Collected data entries
———
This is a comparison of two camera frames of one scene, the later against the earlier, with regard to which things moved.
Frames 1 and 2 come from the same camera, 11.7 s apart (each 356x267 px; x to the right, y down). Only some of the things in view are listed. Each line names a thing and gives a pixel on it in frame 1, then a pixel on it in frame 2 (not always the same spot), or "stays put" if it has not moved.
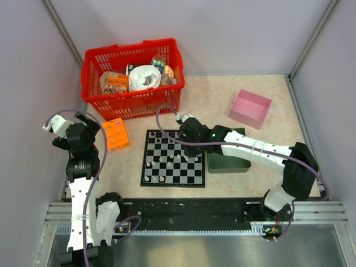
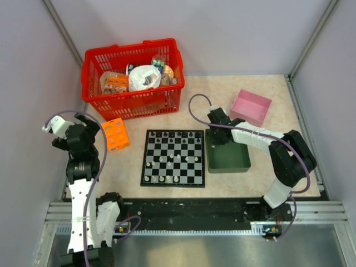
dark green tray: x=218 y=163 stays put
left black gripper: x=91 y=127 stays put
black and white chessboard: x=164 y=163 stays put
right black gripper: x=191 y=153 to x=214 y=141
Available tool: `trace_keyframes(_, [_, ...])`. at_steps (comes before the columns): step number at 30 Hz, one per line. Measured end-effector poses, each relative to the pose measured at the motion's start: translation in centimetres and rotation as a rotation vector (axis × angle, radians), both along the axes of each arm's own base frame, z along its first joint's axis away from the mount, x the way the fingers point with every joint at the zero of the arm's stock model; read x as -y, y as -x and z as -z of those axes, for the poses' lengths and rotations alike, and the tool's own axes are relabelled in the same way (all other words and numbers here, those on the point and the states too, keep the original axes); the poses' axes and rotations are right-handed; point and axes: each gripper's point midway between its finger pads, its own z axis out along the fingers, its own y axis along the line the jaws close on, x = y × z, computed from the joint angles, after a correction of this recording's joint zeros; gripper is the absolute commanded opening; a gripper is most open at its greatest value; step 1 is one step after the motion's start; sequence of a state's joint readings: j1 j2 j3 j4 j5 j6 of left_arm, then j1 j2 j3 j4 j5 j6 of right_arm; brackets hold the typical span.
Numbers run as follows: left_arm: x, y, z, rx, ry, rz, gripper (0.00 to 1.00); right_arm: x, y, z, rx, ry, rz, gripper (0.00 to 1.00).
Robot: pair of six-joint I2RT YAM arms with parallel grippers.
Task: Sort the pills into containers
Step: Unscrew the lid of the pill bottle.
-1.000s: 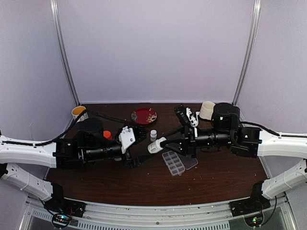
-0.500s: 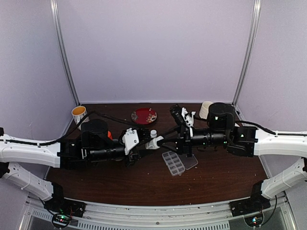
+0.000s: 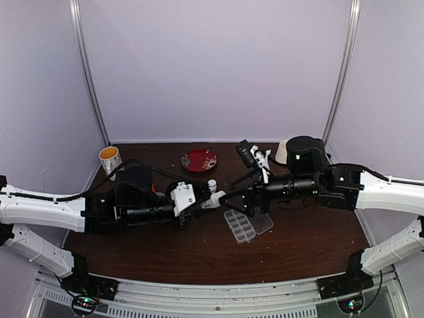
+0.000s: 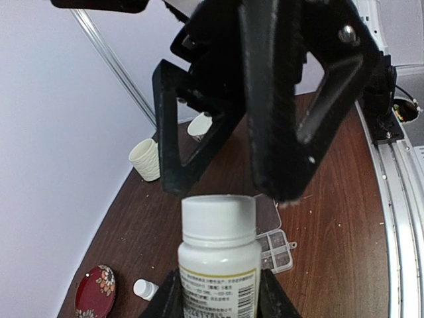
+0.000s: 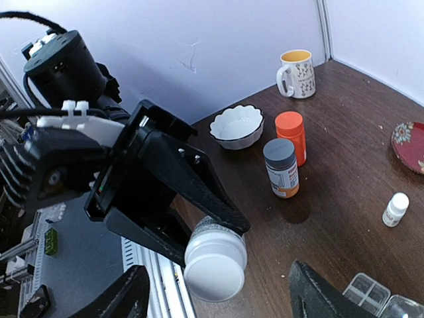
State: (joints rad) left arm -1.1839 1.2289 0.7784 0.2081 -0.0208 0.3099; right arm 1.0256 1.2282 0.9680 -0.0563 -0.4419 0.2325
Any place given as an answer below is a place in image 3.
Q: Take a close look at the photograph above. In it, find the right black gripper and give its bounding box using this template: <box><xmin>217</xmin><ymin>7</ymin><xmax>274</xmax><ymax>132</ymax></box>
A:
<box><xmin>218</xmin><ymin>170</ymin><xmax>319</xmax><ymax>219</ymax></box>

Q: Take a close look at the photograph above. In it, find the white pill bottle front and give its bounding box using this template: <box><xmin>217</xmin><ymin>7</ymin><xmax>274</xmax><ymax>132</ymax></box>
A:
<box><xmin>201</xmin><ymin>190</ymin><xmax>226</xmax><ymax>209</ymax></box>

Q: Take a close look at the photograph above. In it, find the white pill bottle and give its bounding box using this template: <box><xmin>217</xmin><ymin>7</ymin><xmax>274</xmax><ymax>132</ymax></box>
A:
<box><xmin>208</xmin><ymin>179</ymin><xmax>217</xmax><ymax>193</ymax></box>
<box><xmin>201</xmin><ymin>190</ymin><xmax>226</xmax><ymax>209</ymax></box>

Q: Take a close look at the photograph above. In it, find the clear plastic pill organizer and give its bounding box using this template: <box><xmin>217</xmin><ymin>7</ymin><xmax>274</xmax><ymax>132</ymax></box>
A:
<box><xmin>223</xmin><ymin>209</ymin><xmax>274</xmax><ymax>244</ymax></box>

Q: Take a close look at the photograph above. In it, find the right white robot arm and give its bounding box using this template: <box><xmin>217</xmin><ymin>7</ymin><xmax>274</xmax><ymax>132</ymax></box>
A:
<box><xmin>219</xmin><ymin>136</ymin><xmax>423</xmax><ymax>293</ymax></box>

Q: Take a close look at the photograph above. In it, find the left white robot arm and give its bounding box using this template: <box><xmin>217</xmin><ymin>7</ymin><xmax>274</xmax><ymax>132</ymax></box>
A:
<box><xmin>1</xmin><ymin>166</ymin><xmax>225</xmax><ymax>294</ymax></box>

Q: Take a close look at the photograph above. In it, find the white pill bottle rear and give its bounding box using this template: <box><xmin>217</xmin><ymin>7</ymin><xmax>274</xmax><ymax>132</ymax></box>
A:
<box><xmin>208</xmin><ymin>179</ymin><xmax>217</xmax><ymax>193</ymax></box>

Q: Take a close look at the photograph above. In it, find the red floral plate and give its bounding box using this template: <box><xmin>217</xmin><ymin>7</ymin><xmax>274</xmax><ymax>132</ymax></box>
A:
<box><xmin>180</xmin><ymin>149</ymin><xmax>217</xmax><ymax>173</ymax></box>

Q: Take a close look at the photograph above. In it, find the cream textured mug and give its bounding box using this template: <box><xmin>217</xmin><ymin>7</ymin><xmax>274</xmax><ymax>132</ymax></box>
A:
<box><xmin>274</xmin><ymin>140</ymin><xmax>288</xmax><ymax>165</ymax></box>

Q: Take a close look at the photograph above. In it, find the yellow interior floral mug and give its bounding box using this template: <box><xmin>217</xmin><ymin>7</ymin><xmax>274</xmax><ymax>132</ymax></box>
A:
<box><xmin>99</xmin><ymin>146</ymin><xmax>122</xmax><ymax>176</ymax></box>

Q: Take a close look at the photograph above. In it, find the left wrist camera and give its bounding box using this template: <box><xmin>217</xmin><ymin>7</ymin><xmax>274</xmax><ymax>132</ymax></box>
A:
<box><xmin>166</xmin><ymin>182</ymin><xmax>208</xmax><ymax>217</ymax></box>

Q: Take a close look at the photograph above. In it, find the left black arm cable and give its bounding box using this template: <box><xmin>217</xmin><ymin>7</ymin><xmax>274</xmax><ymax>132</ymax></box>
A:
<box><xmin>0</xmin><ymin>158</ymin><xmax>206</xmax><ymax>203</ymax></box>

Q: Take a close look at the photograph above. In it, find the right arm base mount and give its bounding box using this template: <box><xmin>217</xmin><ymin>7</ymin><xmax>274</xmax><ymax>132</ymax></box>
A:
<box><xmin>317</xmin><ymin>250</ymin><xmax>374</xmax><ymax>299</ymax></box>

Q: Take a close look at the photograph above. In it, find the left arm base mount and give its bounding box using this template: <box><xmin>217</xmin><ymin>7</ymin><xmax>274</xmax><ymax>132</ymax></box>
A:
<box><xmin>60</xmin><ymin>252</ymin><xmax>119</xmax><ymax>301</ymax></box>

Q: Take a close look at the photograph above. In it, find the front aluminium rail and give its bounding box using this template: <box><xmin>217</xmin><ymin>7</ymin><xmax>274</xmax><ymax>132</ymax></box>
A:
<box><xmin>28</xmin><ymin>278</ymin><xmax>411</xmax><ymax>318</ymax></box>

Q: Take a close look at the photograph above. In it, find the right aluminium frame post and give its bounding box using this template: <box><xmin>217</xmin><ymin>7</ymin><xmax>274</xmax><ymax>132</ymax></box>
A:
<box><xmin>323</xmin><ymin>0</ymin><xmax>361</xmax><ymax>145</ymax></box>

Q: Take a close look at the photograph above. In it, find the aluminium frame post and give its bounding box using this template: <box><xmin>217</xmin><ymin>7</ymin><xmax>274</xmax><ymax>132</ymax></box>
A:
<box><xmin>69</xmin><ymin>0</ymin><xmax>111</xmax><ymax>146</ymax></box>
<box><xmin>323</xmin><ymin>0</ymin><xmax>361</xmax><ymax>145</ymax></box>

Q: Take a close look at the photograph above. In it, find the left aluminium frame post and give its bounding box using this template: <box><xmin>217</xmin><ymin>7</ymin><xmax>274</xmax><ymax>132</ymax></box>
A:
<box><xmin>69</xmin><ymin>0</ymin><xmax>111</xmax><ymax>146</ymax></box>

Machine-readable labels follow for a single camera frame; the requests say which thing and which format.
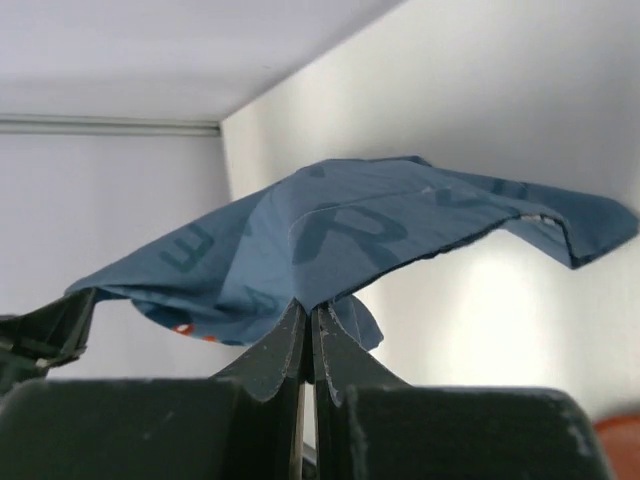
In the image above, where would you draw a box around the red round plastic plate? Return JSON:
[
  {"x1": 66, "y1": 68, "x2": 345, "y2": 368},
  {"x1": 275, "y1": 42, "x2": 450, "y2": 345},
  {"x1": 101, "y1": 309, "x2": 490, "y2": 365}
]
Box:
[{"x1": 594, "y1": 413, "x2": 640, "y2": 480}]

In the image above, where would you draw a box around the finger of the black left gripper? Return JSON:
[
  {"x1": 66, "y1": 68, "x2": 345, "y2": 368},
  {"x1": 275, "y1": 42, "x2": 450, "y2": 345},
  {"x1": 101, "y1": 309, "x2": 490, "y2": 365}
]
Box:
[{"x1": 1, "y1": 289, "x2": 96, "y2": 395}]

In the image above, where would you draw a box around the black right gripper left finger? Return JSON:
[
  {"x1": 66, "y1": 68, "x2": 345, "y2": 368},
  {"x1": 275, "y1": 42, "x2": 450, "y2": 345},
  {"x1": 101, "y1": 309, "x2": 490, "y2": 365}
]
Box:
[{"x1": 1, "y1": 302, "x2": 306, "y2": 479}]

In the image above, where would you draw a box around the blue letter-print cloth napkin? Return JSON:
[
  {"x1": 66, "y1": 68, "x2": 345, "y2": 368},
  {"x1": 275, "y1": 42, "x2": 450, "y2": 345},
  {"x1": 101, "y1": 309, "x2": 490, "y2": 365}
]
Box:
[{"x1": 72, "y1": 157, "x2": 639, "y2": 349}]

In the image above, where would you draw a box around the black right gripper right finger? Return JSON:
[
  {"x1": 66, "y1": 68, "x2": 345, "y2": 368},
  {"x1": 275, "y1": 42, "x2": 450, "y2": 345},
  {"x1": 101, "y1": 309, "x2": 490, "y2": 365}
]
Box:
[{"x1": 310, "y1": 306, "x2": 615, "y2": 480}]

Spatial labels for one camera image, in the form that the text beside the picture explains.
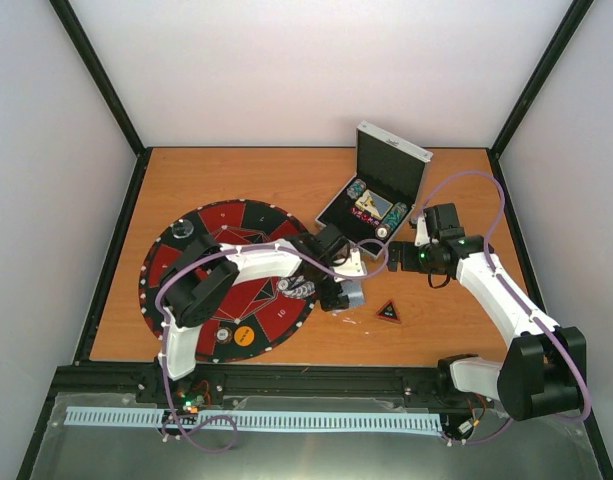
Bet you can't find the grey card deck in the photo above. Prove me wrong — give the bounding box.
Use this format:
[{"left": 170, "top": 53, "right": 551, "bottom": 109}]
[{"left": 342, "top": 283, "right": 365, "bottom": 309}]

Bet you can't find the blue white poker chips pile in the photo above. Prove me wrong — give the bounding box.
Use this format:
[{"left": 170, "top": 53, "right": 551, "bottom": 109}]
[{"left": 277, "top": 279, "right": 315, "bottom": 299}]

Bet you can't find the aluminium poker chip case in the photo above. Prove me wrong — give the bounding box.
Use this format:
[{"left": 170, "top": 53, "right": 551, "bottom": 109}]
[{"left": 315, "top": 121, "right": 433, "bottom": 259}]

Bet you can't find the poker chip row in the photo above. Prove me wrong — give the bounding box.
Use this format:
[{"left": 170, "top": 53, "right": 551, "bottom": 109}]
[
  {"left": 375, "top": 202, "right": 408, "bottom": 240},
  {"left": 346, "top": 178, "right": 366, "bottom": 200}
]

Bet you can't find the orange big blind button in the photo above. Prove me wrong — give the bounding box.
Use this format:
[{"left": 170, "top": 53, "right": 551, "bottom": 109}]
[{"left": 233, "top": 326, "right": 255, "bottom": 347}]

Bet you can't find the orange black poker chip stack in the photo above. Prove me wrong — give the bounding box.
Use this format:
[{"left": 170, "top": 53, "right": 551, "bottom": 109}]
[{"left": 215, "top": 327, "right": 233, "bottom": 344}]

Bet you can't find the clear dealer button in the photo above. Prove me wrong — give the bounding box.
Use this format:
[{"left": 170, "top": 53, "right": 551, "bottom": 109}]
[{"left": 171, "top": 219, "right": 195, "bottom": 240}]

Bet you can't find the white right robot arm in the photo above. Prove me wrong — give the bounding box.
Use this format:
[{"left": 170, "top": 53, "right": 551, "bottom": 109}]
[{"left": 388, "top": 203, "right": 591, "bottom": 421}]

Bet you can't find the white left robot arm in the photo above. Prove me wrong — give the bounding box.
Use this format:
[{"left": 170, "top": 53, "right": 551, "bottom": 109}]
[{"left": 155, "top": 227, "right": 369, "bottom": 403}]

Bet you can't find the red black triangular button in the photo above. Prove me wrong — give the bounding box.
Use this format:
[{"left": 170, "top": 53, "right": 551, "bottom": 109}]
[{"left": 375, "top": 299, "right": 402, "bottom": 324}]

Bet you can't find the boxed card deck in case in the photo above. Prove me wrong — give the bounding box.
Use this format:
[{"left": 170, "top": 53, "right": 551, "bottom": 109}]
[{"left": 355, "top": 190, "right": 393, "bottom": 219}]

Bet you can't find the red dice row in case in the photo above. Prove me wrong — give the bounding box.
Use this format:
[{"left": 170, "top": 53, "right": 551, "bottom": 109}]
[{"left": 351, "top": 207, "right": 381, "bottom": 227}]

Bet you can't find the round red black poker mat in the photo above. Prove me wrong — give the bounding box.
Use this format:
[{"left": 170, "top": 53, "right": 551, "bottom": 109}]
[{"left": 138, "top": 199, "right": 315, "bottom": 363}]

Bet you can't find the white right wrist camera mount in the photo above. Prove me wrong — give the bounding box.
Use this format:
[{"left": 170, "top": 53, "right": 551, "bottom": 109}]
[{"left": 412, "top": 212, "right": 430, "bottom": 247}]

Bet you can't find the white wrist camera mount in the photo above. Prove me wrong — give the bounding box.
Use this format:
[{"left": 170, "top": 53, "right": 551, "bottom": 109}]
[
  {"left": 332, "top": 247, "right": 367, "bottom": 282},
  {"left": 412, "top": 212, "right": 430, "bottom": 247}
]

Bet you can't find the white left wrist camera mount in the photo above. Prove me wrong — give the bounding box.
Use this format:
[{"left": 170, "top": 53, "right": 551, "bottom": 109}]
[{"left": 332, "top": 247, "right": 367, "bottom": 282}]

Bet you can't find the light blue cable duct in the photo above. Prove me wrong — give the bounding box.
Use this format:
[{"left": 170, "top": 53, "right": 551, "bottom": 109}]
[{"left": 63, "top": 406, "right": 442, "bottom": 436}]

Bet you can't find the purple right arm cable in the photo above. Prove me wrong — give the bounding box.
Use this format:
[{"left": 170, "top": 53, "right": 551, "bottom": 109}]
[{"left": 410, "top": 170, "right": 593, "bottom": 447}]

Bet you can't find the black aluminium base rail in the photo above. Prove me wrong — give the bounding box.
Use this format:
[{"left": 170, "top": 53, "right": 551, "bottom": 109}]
———
Exercise
Only lines with the word "button" are wanted, so copy each one from the records.

Result for this exercise
Bet you can't find the orange big blind button in the photo above. Prove me wrong — give the bounding box.
Bet you can't find the clear dealer button in the photo above. Prove me wrong — give the bounding box.
Bet you can't find the red black triangular button in the photo above. Prove me wrong — give the bounding box.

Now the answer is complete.